With Hubby being a youth pastor, I have a contingent of teen friends on Facebook, most of them kids from our last youth group.
I still try to be a positive influence in their lives, even though we're not actively involved in their lives on a regular basis.
Now, on a seemingly totally different note, Hubby and I decided, long ago, that, when we had our own children, we would not strive to be their friends. We would be their parents, which would probably go against the whole friend-mentality more than it would flow with it. But kids need parents, not friends, especially as they grow older. And, as we've interacted with kids over the years--and many of them came from broken homes--we noticed the disturbing trend of divorced parents to strive to be their kids' best friend during custodial periods, rather than the parent. Friends are nice and will let you get away with stuff that parents normally won't. When one parent subscribed to the "buddy" mentality and the other didn't, it was the parent who was, well, parental who caught most of the flack from the kids. (And, occasionally, the former/estranged spouse.) And it caused severe strain on the parent trying to actually parent, not to mention the kids. The cases where both parents tried to be their kids' best friends left these poor young teens churning in waters with no direction. A recipe for disaster, in my opinion.

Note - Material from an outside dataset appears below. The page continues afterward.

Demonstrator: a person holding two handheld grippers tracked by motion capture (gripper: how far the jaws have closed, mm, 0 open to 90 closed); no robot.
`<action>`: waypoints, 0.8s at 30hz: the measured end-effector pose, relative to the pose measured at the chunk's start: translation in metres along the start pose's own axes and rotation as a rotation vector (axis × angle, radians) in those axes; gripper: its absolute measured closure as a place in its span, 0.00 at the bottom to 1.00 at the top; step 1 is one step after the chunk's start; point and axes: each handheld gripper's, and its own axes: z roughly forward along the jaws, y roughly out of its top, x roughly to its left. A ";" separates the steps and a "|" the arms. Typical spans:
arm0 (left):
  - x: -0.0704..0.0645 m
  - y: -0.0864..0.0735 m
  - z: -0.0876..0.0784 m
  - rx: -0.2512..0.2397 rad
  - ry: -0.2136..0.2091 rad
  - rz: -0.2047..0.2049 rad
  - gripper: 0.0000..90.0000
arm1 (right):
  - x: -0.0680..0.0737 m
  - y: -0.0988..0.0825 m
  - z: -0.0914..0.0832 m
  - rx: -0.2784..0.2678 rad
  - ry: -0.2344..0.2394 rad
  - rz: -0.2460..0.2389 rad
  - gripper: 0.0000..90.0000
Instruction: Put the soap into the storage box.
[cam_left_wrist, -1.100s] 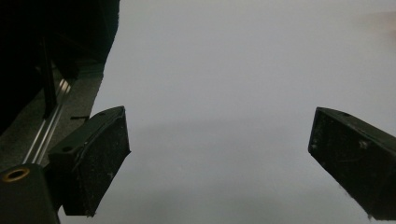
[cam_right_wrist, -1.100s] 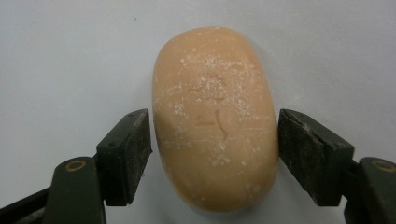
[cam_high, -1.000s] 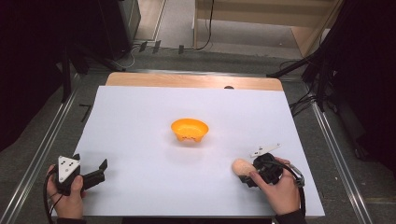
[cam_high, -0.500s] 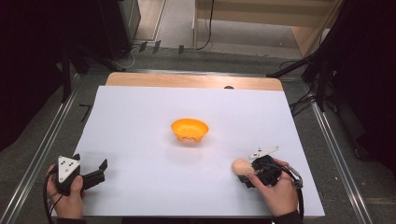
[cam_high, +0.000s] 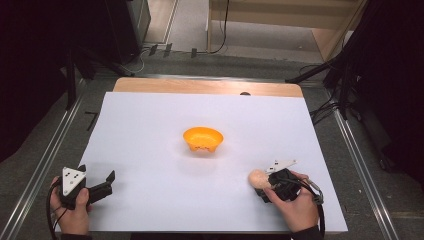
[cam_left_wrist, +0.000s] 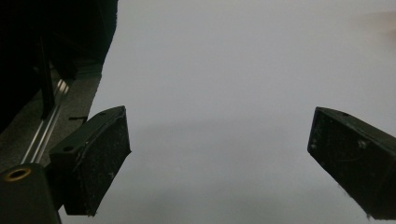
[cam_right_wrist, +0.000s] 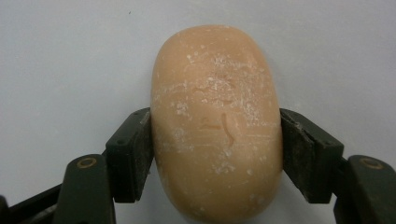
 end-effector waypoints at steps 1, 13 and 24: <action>0.000 0.000 0.000 0.000 -0.001 0.001 0.07 | 0.000 0.000 0.000 0.001 0.004 0.000 0.37; 0.000 0.000 0.000 -0.001 0.001 -0.001 0.07 | -0.008 -0.002 -0.003 -0.025 0.052 -0.026 0.37; 0.001 0.000 0.000 0.000 0.001 -0.007 0.07 | -0.006 0.008 -0.010 -0.053 0.079 -0.074 0.37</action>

That's not to say that all children of divorced parents have such issues. There are divorced parents who work hard to present a united front to their children, to be their kids' parents even when the parent decision is a whole lot less popular than the friend decision. I commend them. It's hard. There's undoubtedly a reason behind the divorce, and clearly, these estranged spouses are not each other's best friends. But at least they are trying to do right by their kids. Sadly, from what I've seen, these types of divorced parents are in the minority.

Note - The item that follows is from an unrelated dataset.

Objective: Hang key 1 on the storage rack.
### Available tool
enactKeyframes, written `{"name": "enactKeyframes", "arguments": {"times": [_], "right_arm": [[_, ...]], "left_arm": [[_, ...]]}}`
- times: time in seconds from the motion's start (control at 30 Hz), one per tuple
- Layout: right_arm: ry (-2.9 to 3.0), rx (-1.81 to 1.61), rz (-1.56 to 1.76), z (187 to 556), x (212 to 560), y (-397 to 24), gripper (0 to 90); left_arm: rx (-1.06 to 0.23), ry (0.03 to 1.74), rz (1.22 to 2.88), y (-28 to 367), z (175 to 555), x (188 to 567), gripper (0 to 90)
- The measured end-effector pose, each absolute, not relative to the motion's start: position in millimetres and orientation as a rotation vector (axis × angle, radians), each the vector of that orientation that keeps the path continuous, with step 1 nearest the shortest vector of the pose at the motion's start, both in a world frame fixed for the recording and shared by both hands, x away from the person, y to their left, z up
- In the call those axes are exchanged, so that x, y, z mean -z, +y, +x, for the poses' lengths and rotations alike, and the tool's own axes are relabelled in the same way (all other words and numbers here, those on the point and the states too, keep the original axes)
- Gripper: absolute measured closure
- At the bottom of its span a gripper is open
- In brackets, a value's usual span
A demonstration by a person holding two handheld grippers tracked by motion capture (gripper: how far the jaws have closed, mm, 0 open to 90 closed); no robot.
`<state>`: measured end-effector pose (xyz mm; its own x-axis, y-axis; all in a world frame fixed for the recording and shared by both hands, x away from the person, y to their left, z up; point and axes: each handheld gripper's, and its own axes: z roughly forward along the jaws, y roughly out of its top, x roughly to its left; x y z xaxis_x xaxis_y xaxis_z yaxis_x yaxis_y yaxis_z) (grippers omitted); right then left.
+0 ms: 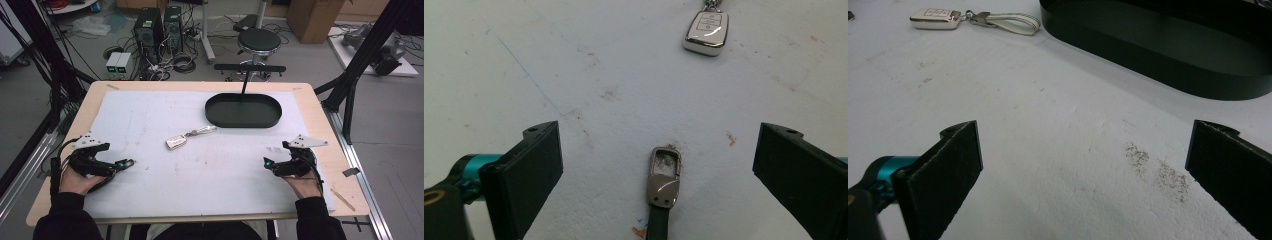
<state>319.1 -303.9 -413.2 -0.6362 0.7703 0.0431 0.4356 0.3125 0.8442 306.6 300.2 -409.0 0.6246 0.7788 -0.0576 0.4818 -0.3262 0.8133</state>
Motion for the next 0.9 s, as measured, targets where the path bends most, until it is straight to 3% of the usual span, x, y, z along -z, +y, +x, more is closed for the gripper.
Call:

Of course, there are those parents who are still married who try to espouse the total-friend philosophy of parenthood. The results are very much the same: if one parent tries to be parental when the other is going the all-out buddy route, it stresses the fabric of the family. If both do that, the kids are again rudderless, because they aren't being provided any kind of consistent direction.
Soap-boxing aside for the moment...
I noticed the status of one of our former teens this afternoon. She's 14. Her status informed her Facebook world that she got her bellybutton pierced today...and that her parents aren't happy. Another friend immediately commented that she wanted to see pictures. My young friend said she already took some, and that her parents took her to get the piercing done. But they aren't happy.
They. Took. Her.
That means they consented to a piercing on a minor, paid for it, and let her do it.
But they're apparently angry that she got it done.
Why on earth did these parents not say NO?!
To me, the math is simple: two parents against the idea that one kid wants something equals kid does not get what kid wants. Even one parent saying no cancels out what one kid (or more) wants.
That's in my house, though.
I personally think that the parents have no real right to be upset, because they agreed to and paid for this. If they aren't happy she had it done, it's their own dumb fault...because they let her.
Maybe I'm old-fashioned. But, quite honestly, my young friend is 14. There's no need for her to have a bellybutton piercing now. She doesn't need to feel "sexy." She's 14! In my opinion, fourteen-year-olds have no business trying to look sexy. And it's not going to kill her to wait until she's 18 and can legally consent to a piercing as an adult before she pierces her bellybutton.
Her parents should have been parents...not her friends.